# What to do
Filter the data for lines with the word "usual", then copy every line so identified.

# Given material
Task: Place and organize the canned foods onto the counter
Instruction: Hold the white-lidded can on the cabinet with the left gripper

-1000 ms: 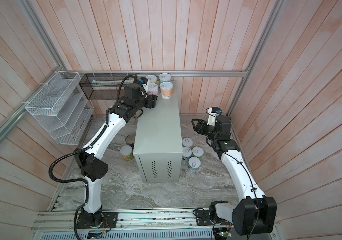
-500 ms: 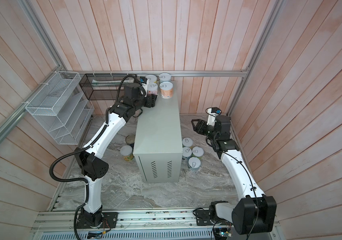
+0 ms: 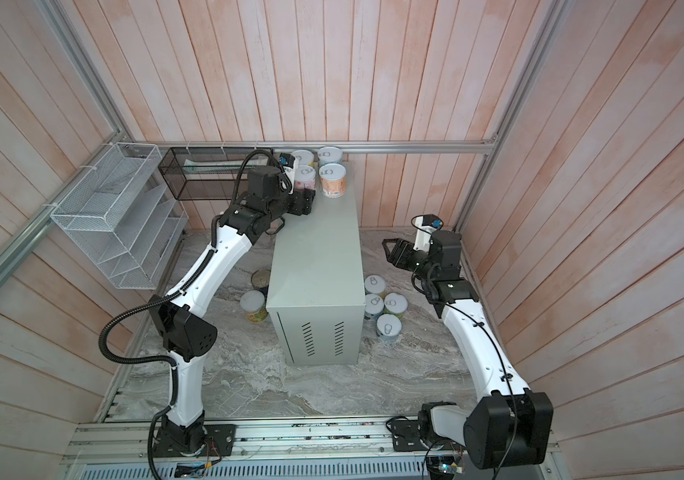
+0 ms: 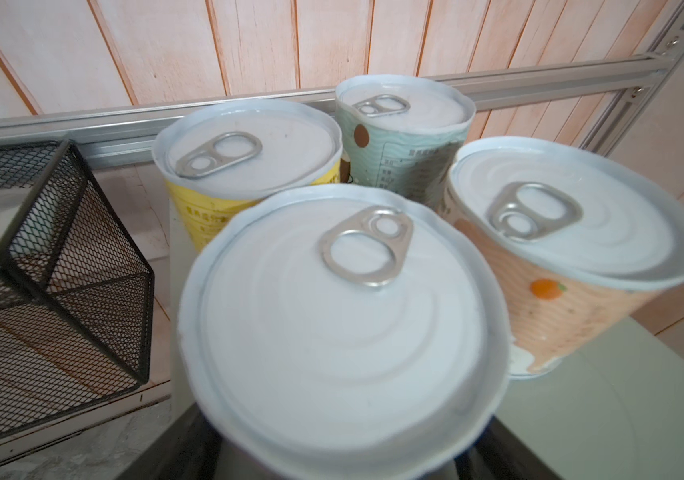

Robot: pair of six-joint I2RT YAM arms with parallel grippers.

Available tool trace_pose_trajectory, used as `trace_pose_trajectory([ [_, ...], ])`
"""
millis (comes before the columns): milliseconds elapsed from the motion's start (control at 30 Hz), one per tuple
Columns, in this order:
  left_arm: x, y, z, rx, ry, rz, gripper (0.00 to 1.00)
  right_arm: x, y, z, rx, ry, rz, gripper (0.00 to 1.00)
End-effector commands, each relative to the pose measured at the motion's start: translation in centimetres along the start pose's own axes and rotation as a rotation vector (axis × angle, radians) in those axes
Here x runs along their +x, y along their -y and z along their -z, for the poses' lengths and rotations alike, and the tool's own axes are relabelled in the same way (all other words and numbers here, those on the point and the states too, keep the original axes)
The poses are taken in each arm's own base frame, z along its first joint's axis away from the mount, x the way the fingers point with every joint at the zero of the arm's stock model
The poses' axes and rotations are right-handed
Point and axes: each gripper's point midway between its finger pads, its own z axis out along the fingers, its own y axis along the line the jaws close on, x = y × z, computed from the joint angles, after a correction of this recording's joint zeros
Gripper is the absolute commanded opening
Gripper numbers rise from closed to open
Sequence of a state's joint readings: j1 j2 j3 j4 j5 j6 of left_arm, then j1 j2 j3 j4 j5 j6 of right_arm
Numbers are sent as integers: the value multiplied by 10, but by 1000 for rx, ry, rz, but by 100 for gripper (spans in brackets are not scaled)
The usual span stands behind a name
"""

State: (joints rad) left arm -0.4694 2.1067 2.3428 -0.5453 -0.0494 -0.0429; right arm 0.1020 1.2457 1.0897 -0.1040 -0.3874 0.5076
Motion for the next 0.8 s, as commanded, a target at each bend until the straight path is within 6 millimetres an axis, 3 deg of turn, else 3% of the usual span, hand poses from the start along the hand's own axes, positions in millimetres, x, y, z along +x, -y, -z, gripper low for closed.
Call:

# Exercise output
The usual span stands behind a name
Motion for the next 0.8 s, as commanded, a target at each bend until the straight path is within 6 millimetres an axis, 3 deg of turn, else 3% of the usual span, hand poses from the start along the hand's own axes, positions in millimetres, x, y, z along +x, -y, -z, gripper low for closed.

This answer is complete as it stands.